Los acuarios más grandes del mundo: Aquadom

28 ago. 2014

El turismo del wellness –centrado en  vivir experiencias donde la comodidad es la parte principal de los viajes- se ha desarrollado de forma exponencial durante los últimos años. La mayoría de hoteles de calidad han apostado por contar con espacios tipo SPA dedicados al relax, y por presentar por una decoración que invite al descanso. Aunque, hay un caso que destaca por encima del resto: el Radisson Blu Hotel de Berlín.

El aquadom, un acuario dentro de un hotel

Muchos hoteles apuestan por los jardines interiores para sorprender a sus visitantes. Otros incluso instalan fuentes de todo tipo para que el agua sea el elemento principal. Pero, en este hotel han tirado la casa por la ventana. Para ello, cuentan entre sus instalaciones -el tanque forma parte de la estructura del edificio- con el acuario cilíndrico más grande del mundo: el Aquadom. Quizá no pueda asemejarse a grandes instalaciones como el acuario de Georgia o el complejo Churaumi en Japón, pero se un trata de un caso único en su especie. Esto está claro. Este gran tanque de agua salada es el elemento diferencial del hotel Radissonde en Berlín, emplazado cerca de atracciones turísticas como el Palacio Real y la Alexanderplatz.

Imagen aérea del Aquadom

Fue inaugurado en el año 2003 y durante los últimos 11 años se ha convertido en la referencia principal del establecimiento. Su construcción acarreó una inversión cercana a los 13 millones de euros. No en vano, hablamos de un acuario cilíndrico de 11 metros de diámetro, 25 metros de altura y donde descansan casi dos millones de litros de agua del mar. El Aquadom acoge a más de 2.600 peces de 56 especies diferentes y se convierte en una vista privilegiada para los clientes que apuestan por pasar sus estancias en Berlín, en el Hotel Radisson Blue..

La compañía de capital norteamericano Reynolds Polymer Technology se encargó de su construcción y su innovador diseño es obra del estudio de arquitectura de Serge Tchoban. Se eligió el vidrio sintético como material principal, desechando la opción del cristal, contando el tanque con un espesor de 16 centímetros en la parte superior y de 22 centímetros en la parte inferior. El agua de mar almacenada llega a una altura cercana a los 15 metros, con una presión de 2,4 bar. Aunque quizá lo más impresionante es la posibilidad de acceder a un ascensor de dos pisos en su interior, donde caben 48 personas -incluido un guía-, siendo la última parada de un tour marítimo que publicita el hotel en su propia página web. Esta estructura, acompaña al ascensor panorámico que lleva a los diferentes pisos y donde se puede ver el acuario desde fuera.
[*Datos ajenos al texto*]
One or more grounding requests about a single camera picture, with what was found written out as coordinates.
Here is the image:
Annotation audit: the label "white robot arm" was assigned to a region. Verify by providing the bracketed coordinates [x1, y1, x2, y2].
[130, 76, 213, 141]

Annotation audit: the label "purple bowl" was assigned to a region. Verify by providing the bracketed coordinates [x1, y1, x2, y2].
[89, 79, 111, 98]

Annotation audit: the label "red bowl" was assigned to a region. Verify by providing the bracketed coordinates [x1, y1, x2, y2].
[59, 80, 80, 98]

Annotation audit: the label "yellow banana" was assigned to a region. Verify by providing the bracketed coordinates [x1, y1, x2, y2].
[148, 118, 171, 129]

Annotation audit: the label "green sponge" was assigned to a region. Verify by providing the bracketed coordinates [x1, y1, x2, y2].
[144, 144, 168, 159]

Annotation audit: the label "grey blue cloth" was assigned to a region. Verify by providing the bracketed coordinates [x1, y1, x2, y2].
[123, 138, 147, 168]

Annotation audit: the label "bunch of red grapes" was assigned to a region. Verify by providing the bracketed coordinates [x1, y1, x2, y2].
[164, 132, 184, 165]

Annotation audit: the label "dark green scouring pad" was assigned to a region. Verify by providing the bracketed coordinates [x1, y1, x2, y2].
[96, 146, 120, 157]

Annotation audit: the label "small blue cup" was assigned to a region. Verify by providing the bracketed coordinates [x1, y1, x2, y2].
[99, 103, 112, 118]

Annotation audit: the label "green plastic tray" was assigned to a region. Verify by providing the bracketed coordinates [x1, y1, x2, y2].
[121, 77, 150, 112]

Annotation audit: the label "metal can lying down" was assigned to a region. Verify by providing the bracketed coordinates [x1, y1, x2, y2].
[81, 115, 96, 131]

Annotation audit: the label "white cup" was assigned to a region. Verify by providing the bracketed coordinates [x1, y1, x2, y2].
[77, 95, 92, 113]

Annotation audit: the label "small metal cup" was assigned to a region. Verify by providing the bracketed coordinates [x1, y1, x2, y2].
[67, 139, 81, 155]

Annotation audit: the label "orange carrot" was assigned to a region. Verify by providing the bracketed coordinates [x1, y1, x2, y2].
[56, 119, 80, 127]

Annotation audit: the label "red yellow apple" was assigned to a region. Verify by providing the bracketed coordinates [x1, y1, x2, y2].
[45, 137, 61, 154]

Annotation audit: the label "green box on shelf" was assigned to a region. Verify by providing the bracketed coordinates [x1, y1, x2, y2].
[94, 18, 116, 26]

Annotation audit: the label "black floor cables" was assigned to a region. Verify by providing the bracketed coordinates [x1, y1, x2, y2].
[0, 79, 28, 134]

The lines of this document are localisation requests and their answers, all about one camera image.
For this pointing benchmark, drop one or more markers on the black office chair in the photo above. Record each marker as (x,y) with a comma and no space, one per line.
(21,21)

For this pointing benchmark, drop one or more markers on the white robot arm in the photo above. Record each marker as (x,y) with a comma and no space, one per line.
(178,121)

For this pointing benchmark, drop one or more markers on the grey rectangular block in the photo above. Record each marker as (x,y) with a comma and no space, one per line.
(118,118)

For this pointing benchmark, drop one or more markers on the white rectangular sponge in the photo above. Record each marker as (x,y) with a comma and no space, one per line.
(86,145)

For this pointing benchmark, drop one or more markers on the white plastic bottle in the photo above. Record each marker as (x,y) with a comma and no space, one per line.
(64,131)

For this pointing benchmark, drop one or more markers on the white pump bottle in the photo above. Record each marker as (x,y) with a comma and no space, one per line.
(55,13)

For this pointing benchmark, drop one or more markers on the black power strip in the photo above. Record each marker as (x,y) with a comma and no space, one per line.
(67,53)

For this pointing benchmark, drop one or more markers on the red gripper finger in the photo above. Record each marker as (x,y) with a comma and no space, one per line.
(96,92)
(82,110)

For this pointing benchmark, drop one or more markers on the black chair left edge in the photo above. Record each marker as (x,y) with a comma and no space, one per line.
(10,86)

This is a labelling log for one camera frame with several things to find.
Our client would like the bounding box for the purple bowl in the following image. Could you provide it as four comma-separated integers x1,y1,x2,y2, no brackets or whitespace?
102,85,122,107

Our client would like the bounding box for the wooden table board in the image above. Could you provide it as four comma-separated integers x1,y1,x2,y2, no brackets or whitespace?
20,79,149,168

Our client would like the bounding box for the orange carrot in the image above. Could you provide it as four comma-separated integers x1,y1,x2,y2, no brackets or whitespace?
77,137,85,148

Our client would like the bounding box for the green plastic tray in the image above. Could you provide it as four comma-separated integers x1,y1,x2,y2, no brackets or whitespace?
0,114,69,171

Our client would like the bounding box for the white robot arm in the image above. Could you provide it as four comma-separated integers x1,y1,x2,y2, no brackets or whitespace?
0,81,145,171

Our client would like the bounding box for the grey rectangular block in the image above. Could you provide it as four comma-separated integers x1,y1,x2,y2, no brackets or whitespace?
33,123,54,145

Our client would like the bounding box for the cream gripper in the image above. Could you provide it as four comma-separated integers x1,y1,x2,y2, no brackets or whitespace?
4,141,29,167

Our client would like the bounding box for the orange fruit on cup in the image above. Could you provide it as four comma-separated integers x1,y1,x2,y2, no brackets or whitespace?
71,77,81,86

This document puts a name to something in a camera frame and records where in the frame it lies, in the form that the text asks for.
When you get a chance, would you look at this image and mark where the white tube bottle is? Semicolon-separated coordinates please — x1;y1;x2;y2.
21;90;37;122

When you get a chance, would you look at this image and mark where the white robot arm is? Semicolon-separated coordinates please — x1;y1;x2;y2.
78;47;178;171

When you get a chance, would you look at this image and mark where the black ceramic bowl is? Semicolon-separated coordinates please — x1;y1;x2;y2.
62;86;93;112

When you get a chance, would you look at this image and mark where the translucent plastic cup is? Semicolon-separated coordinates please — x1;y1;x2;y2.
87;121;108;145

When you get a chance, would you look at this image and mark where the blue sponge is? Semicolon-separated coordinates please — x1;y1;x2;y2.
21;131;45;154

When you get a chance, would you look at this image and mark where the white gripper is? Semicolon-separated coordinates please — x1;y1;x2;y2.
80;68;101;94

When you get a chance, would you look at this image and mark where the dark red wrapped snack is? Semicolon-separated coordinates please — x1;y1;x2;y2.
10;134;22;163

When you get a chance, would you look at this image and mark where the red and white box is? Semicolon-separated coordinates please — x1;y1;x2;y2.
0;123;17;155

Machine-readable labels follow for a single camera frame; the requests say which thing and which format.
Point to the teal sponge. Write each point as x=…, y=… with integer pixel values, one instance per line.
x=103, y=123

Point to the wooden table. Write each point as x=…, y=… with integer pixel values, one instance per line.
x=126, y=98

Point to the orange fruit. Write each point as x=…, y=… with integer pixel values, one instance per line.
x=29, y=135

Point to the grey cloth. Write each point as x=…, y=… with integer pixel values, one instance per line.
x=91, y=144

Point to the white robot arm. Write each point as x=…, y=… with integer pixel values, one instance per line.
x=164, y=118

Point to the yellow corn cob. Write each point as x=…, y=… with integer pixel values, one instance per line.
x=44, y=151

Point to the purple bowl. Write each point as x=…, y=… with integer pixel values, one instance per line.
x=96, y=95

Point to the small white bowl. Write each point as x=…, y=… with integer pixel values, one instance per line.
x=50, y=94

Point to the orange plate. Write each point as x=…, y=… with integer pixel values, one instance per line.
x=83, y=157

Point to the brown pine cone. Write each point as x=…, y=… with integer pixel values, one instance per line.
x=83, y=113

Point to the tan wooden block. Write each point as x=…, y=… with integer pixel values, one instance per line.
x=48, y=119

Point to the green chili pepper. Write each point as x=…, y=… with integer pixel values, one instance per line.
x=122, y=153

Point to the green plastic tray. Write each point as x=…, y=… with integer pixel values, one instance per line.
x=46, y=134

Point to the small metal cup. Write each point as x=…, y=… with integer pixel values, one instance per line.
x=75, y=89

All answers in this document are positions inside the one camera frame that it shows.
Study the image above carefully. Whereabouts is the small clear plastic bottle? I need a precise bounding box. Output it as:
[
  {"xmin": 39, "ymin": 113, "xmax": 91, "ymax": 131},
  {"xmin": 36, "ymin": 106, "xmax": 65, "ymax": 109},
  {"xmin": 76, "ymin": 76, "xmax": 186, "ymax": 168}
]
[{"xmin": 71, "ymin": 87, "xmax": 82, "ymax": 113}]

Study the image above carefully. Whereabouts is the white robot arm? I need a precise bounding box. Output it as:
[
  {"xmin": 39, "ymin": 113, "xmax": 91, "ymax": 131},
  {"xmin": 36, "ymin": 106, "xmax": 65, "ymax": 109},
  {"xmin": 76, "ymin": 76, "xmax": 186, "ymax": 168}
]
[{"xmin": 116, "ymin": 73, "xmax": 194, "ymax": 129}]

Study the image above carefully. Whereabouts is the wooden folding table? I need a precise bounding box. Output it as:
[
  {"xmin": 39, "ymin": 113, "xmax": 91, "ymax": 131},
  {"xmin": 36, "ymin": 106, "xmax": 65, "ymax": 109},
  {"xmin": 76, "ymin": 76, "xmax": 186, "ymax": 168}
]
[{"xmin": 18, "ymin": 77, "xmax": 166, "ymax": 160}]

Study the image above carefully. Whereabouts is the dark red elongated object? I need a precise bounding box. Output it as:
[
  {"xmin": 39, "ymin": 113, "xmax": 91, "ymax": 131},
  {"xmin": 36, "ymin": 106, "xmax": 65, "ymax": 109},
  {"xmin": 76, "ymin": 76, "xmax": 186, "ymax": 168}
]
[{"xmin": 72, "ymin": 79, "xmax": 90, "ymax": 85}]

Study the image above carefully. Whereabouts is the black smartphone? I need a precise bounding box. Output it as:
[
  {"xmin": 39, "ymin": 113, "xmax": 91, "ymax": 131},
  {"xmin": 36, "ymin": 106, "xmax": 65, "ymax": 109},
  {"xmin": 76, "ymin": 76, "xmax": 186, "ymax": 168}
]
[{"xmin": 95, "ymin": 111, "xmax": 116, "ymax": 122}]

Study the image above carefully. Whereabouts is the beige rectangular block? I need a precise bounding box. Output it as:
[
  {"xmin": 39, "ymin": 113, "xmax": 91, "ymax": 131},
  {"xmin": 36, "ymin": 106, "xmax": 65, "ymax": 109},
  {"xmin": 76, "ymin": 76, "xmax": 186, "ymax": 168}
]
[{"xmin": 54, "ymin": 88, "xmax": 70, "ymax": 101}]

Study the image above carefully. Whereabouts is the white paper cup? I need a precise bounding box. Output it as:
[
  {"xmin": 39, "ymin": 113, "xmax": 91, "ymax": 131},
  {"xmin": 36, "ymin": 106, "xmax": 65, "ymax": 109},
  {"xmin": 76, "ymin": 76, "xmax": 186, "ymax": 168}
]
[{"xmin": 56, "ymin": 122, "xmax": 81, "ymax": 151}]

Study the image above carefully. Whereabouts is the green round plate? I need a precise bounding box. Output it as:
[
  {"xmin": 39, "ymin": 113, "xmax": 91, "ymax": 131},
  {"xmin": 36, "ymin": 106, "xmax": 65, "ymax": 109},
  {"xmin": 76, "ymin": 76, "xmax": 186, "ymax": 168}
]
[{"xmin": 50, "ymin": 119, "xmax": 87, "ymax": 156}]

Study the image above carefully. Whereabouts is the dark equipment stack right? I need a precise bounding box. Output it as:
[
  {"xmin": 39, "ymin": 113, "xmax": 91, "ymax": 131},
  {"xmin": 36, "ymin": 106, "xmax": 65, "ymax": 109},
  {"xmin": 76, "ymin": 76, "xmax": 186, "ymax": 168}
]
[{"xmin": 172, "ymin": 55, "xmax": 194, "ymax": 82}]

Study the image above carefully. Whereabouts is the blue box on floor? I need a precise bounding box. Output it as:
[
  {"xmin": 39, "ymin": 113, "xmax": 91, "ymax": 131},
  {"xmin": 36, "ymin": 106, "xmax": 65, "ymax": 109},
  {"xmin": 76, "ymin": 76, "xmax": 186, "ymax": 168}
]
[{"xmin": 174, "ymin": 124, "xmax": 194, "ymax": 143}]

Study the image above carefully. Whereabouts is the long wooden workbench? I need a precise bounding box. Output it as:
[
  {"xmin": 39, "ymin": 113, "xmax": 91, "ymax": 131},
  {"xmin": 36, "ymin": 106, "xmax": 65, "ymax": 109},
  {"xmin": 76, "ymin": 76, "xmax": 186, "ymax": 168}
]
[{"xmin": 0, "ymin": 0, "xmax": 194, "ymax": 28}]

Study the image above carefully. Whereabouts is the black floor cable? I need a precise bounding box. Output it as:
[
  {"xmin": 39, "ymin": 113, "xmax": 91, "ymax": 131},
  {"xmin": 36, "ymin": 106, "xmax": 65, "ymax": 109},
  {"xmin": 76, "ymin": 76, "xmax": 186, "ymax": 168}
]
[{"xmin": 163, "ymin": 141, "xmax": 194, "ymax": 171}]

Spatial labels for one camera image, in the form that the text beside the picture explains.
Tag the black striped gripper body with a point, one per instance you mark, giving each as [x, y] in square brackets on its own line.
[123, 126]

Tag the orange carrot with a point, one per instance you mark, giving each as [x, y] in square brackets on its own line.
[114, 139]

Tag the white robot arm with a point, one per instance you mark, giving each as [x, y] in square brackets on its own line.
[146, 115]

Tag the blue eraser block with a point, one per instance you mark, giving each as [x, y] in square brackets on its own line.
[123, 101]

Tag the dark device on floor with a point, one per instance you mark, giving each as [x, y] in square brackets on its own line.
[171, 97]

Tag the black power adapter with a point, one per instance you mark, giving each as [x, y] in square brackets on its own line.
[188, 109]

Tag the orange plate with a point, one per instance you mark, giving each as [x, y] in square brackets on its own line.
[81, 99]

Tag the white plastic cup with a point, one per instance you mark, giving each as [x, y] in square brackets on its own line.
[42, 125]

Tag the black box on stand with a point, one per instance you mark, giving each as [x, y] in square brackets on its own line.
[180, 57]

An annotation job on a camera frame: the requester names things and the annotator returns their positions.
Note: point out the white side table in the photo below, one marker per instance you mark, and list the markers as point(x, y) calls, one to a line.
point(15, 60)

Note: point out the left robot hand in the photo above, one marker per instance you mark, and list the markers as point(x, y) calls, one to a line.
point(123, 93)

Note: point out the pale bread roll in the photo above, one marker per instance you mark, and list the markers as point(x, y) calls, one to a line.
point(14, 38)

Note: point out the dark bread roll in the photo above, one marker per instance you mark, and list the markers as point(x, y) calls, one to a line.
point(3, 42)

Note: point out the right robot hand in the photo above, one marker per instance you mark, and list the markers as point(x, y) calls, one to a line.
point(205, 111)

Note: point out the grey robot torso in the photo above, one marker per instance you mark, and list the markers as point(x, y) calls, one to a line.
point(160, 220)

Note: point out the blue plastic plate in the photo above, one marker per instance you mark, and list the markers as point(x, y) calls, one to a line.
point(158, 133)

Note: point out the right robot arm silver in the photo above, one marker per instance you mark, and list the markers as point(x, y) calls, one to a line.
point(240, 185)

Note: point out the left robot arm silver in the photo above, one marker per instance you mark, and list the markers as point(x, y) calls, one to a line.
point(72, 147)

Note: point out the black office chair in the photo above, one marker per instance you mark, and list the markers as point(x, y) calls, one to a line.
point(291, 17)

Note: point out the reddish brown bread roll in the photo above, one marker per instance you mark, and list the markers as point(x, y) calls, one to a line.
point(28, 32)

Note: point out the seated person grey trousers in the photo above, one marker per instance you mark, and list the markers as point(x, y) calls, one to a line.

No se puede bucear en su interior

Aunque la vista del Aquadom es un privilegio -sus miniarrecifes de coral y sus moradores de múltiples colores ya merecen una visita por sí solos-, los dueños de la instalación no permiten inmersiones a los clientes. Para eso, los amantes del buceo y de la fauna marina ya cuentan con otras instalaciones.

El hotel no permite inmersiones

Berlín es una ciudad con mil y un encantos y el Aquadom se une a esta extensa lista. En vuestra próxima vista a Berlín ¿Ya sabéis donde os hospedaréis?